In radio electronics or acoustics, spectral splatter (also called switch noise) refers to spurious emissions that result from an abrupt change in the transmitted signal, usually when transmission is started or stopped.

For example, a device transmitting a sine wave produces a single peak in the frequency spectrum; however, if the device abruptly starts or stops transmitting this sine wave, it will emit noise at frequencies other than the frequency of the sine wave. This noise is known as spectral splatter.

When the signal is represented in the time domain, an abrupt change may not be visually apparent; in the frequency domain, however, the abrupt change causes the appearance of spikes at various frequencies.

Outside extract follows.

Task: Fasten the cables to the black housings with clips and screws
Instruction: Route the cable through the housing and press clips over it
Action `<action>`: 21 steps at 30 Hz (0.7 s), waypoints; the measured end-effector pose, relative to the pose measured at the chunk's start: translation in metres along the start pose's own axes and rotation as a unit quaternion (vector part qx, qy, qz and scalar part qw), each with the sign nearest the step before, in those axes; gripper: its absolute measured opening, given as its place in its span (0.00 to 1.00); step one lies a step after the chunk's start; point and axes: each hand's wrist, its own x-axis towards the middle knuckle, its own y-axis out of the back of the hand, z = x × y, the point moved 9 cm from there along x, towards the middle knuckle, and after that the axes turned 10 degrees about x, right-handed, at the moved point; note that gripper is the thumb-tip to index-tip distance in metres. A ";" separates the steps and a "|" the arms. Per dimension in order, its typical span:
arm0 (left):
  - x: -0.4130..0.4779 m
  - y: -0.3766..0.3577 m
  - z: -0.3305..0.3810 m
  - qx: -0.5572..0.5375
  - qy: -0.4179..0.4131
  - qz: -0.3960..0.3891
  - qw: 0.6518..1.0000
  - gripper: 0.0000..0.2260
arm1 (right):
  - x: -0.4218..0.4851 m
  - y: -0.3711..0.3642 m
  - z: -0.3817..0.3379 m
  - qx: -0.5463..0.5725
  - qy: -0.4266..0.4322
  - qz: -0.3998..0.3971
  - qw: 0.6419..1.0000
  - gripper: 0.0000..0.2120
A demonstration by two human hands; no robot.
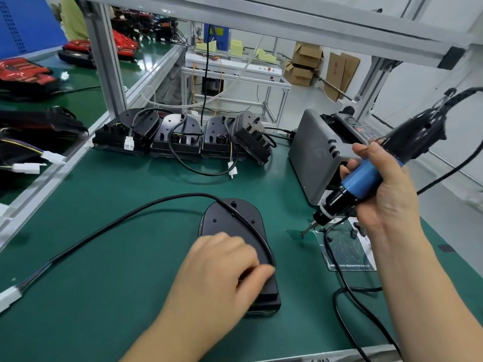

A sharper change in the time domain usually results in more spikes or stronger spikes in the frequency domain. Spectral splatter can thus be reduced by making the change more smooth. Controlling the power ramp shape (i.e. the way in which the signal increases ("power-on ramp") or falls off ("power-down ramp")) can help reduce the splatter. In some cases one can use a filter to remove unwanted emissions. Note that a completely abrupt change (in the mathematical sense) is not possible in physical reality; the change is always somewhat smoothed naturally, for example due to the capacitance (in electronics) or inertia (in acoustics) of the components involved.

In radio electronics, the need to minimize spectral splatter arises because signals are usually required by government regulations to be contained in a particular frequency band, defined by a spectral mask. Spectral splatter can cause emissions that violate this mask.